Transparent batching needs a deferral point:

  • Async resolvers (await entity.relation): the event loop tick is the batch window. This is where
    DataLoader shines, and is probably the cleanest long term direction if oold goes async.
  • A sync collect context:
with oold.batch_resolution():
    for proc in procs:
        proc.input
        proc.output
# on exit: one batched resolve, then values are populated

The identity map is valuable on its own (dedupe plus stable object identity), independent of batching.

Option C: lazy reference proxies (transparent, sharp edges)

__getattribute__ returns a LazyRef(iri, batch) instead of resolving. The first real use of any proxy
flushes the shared batch, then forwards. This makes plain loops auto batch, but proxies leak into
isinstance, equality, pydantic validation and serialization. Probably not worth the footguns unless full
transparency is a hard requirement.

Recommendation

  1. Identity map resolution session (with oold.session():): caches iri -> node, dedupes, stabilizes
    identity. Foundation for the rest.
  2. prefetch / selectinload style API (Option A) as the ergonomic front door. Covers most cases,
    deterministic, sync friendly.
  3. Partial failure semantics in the batch resolver: per key node | Error with a policy flag
    (skip / raise / collect_errors).
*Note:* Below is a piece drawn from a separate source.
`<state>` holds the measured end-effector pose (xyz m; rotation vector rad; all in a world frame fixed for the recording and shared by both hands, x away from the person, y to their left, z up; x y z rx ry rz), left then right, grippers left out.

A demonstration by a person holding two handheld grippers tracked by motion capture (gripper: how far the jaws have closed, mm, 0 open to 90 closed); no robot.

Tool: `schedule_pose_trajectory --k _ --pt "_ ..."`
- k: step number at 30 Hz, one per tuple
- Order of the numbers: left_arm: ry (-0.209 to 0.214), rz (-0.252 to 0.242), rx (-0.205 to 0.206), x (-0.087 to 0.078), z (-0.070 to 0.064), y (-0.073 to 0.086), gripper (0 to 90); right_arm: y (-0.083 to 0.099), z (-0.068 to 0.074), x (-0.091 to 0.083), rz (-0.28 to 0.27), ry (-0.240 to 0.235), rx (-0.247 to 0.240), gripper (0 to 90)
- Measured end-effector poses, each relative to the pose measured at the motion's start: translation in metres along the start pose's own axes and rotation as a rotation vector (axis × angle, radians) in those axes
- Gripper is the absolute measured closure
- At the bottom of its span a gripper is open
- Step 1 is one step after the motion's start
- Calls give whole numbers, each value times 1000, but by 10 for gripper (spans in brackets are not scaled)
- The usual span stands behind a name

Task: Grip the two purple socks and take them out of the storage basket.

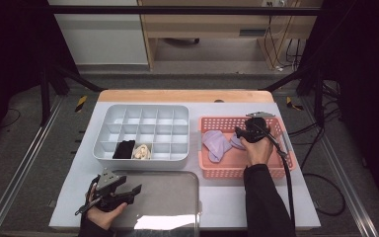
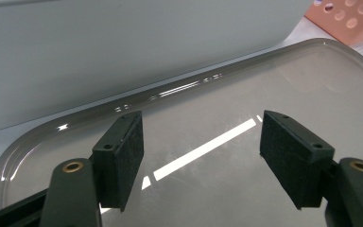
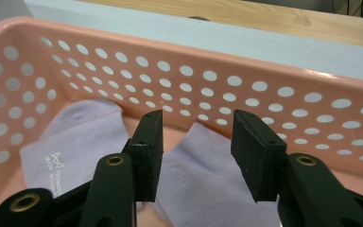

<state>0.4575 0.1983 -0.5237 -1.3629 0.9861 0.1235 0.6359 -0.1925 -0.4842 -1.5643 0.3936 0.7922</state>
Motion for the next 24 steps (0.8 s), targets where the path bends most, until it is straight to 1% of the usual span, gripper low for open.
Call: schedule_pose_trajectory --k 6,8,10,15,20,24 --pt "-4 6 -3 0 1 1 306 5 -2 5 34 6 -4 546" --pt "-3 7 -3 0 1 1 306 8 -3 7 56 3 5 553" --pt "-4 7 -2 0 1 1 305 11 -4 10 81 11 2 560" --pt "-4 6 -3 0 1 1 306 17 -7 14 118 11 4 555" --pt "-3 6 -1 0 0 1 306 22 -5 18 153 5 4 549" --pt "-3 6 -2 0 1 1 306 29 -4 23 202 -1 6 543"
Point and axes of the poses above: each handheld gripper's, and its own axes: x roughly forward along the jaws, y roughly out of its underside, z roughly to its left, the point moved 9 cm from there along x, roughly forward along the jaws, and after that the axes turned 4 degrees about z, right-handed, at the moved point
On real wikis full of half valid datasets this turns "one bad
    linked entity kills the traversal" into "you get the good ones plus a list of errors". This is the part
    that matters most in practice.
  4. DataLoader (Option B) later, naturally, if and when resolvers become async.

Design notes

  • Keep the dict shaped resolver ({iri: node}): it is order independent and dedupes. Let the prefetch
    layer own re association back to (entity, field, position) rather than returning aligned lists that
    break on dedupe.
  • A good litmus test: a hand rolled get_iri_ref plus batched load workaround should collapse into
    resolve_all(entities, ["output", "tool", "input"], errors="skip").

Motivation / real world case

Building a dashboard over measurement data, we walk ProcessDocumentation -> input (Sample),
-> output (Dataset), -> tool (MeasurementUnit) across many process docs. Lazy per field resolution
caused:

  1. Sequential round trips (one linked page at a time), very slow for a handful of processes.
  2. A single invalid linked dataset (for example a Dataset with an out of enum unit) raising mid
    traversal and aborting the whole walk.

The workaround was to bypass resolution entirely via get_iri_ref and batch load the linked entities in one
parallel call, tolerating per entity validation failures. A first class prefetch plus identity map plus
partial failure feature would make that the default rather than a manual pattern.